Skip tracing is a method that companies or individuals can use to locate a person. Generally it’s used by companies to locate missing persons, collect on outstanding debts, or to repossess something. An individual or a PI may skip trace to help find old friends or loved ones, locate long lost relatives, or any number of other uses that can be associated with finding people. For the professionals, it’s developed into somewhat of an art form and is often referred to as “the art of finding people”. Each professional has, over time, tweaked and developed their own methods for finding people but for the most part the core methods used remain intact.

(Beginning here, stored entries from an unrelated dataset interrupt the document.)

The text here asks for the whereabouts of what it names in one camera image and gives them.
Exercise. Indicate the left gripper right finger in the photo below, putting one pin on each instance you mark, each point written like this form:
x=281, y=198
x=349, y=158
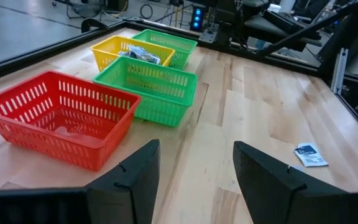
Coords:
x=259, y=186

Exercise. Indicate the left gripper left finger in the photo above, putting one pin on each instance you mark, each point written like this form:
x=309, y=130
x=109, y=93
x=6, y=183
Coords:
x=135, y=186

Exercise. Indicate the green plastic basket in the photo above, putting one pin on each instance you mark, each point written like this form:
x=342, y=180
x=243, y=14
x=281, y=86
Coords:
x=166, y=112
x=185, y=49

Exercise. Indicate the red plastic basket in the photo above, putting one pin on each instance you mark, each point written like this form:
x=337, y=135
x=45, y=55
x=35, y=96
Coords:
x=26, y=137

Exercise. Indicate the yellow plastic basket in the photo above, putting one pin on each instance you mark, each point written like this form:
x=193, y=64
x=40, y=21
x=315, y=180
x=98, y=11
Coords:
x=104, y=59

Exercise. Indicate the silver aluminium strut plate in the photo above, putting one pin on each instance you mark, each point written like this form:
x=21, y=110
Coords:
x=340, y=68

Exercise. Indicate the black cart bar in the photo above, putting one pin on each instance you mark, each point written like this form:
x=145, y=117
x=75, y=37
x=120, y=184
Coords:
x=306, y=29

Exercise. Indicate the black power supply box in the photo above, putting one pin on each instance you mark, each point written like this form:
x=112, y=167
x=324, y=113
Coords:
x=193, y=18

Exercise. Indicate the silver mounting bracket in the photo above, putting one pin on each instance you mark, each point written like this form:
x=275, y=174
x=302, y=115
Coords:
x=208, y=35

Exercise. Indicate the black frame bracket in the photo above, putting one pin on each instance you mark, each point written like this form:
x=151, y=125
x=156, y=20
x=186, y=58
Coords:
x=89, y=22

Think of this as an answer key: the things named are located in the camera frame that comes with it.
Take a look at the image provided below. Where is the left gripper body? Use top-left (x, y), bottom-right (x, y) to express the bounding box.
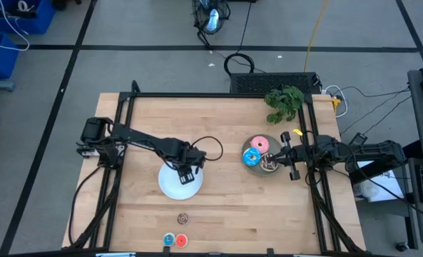
top-left (174, 144), bottom-right (208, 169)

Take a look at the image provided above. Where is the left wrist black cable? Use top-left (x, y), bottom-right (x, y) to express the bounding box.
top-left (190, 135), bottom-right (225, 163)

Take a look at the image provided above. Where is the black power adapter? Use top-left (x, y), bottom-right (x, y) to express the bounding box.
top-left (345, 132), bottom-right (370, 149)

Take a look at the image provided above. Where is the black aluminium table frame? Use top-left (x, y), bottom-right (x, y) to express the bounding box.
top-left (68, 79), bottom-right (367, 256)

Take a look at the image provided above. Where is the grey round plate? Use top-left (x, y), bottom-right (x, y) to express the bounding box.
top-left (240, 133), bottom-right (285, 177)

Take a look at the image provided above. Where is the white round plate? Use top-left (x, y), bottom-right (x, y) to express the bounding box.
top-left (158, 154), bottom-right (205, 201)

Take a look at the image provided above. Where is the long black arm cable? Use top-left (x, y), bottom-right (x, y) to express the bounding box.
top-left (67, 164), bottom-right (105, 247)

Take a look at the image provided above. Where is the small red iced donut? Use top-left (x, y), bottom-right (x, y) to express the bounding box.
top-left (175, 233), bottom-right (189, 249)

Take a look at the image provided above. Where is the blue plastic bin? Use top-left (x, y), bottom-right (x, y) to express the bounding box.
top-left (0, 32), bottom-right (20, 81)
top-left (0, 0), bottom-right (57, 36)

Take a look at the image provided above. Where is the white cable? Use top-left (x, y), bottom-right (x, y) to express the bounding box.
top-left (323, 84), bottom-right (350, 119)
top-left (0, 0), bottom-right (31, 52)

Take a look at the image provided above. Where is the large chocolate iced donut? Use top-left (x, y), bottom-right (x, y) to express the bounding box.
top-left (259, 152), bottom-right (280, 173)

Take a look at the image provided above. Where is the green potted plant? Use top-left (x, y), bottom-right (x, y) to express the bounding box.
top-left (264, 84), bottom-right (306, 125)

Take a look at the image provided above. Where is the black floor fan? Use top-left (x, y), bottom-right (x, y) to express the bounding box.
top-left (191, 0), bottom-right (232, 36)

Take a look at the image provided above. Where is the large pink iced donut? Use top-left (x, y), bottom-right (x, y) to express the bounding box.
top-left (250, 135), bottom-right (270, 155)

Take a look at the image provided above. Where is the large blue iced donut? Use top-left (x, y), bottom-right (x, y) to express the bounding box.
top-left (242, 146), bottom-right (263, 168)

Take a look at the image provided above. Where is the black hanging cable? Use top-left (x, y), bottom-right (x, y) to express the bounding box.
top-left (223, 0), bottom-right (257, 76)

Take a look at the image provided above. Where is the white paper sheet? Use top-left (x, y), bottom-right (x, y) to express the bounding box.
top-left (352, 159), bottom-right (405, 203)

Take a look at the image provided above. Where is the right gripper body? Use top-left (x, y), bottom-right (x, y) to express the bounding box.
top-left (290, 144), bottom-right (314, 166)

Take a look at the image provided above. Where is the yellow hanging cable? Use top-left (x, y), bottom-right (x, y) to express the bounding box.
top-left (303, 0), bottom-right (330, 73)

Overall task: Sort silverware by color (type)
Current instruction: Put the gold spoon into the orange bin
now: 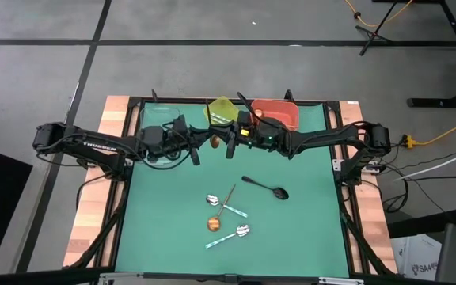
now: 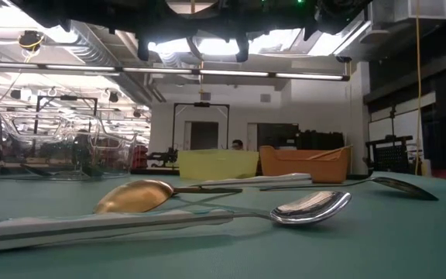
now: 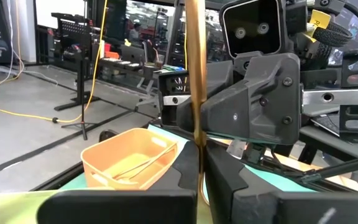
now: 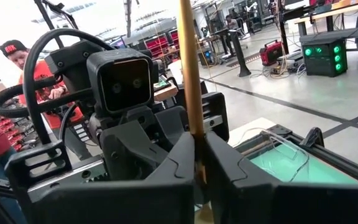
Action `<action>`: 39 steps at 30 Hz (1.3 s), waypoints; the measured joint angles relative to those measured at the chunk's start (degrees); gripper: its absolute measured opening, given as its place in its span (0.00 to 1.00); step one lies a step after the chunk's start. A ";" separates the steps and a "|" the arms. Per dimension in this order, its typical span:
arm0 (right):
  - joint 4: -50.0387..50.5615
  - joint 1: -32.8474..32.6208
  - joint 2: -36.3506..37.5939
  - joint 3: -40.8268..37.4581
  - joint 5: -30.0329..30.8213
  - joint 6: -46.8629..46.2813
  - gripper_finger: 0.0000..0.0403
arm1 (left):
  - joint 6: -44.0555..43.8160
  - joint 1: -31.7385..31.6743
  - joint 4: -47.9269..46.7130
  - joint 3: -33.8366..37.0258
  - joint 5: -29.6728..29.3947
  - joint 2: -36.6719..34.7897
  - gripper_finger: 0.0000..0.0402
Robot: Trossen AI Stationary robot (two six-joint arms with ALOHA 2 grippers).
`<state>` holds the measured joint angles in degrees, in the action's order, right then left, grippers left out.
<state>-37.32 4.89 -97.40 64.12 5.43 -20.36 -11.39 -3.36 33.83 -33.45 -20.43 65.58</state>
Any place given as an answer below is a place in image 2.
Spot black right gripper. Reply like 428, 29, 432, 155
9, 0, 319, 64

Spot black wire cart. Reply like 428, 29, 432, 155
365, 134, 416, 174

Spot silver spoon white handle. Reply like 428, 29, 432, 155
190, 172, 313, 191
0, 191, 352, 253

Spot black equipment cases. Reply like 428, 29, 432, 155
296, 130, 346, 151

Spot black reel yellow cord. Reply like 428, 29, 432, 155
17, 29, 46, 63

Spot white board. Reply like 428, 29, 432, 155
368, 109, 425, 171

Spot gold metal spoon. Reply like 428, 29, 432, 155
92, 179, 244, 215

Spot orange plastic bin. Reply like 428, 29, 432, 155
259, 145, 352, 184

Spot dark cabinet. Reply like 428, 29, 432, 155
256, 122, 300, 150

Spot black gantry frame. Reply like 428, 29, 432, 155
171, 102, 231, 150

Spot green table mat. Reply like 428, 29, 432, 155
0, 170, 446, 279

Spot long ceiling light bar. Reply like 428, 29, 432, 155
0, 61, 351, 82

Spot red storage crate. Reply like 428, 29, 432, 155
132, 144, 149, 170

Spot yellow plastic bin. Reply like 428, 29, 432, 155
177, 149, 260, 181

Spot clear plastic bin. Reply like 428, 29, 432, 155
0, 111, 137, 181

Ideally it’s best to gather as much information about the person you’re looking for before you get started. The more information you have before starting the better. Here’s a list of the things that will be most helpful in skip tracing:
- Subjects full and complete name and any alias names
- Spouse’s name and maiden name
- Last known address and the date it was valid
- Any previous addresses and dates valid
- Last know telephone numbers with dates valid
- Social Security number
- Date of birth and age
- Spouse’s Date of birth
- Last known Employment of subject and spouse
- ID or Drivers license numbers
Granted most people won’t have all of the items in the list above and that’s to be expected but the more you have the better.
The main tool in a professionals skip tracing arsenal is the “social security trace”. It’s the holy grail of tools when it comes to finding people. You see, when most people go missing by choice they don’t drop completely “off the grid”. They may use a different name or try to hide but most people continue to use their credit cards, social security number, or other easily traceable documents. A social security trace will grab any and all traces of a person if they’re using their old information.
There are a couple of gotcha’s though. Skip tracing using a social security trace has had few restrictions placed on it within the past few years. In order to get one you must have a “permissible purpose”. Permissible purposes include business or investment transactions, insurance, employment, or litigation. Also, in order to perform this type of search you’ll need an account with one of the major credit bureaus and they only open accounts for certain types of businesses such as information professionals.
For individuals, you’re going to be a bit more limited. You’ll need to pay for a social security trace or use skip trace software to help you with your search. Skip tracing can be one of the fastest ways to find people when used properly.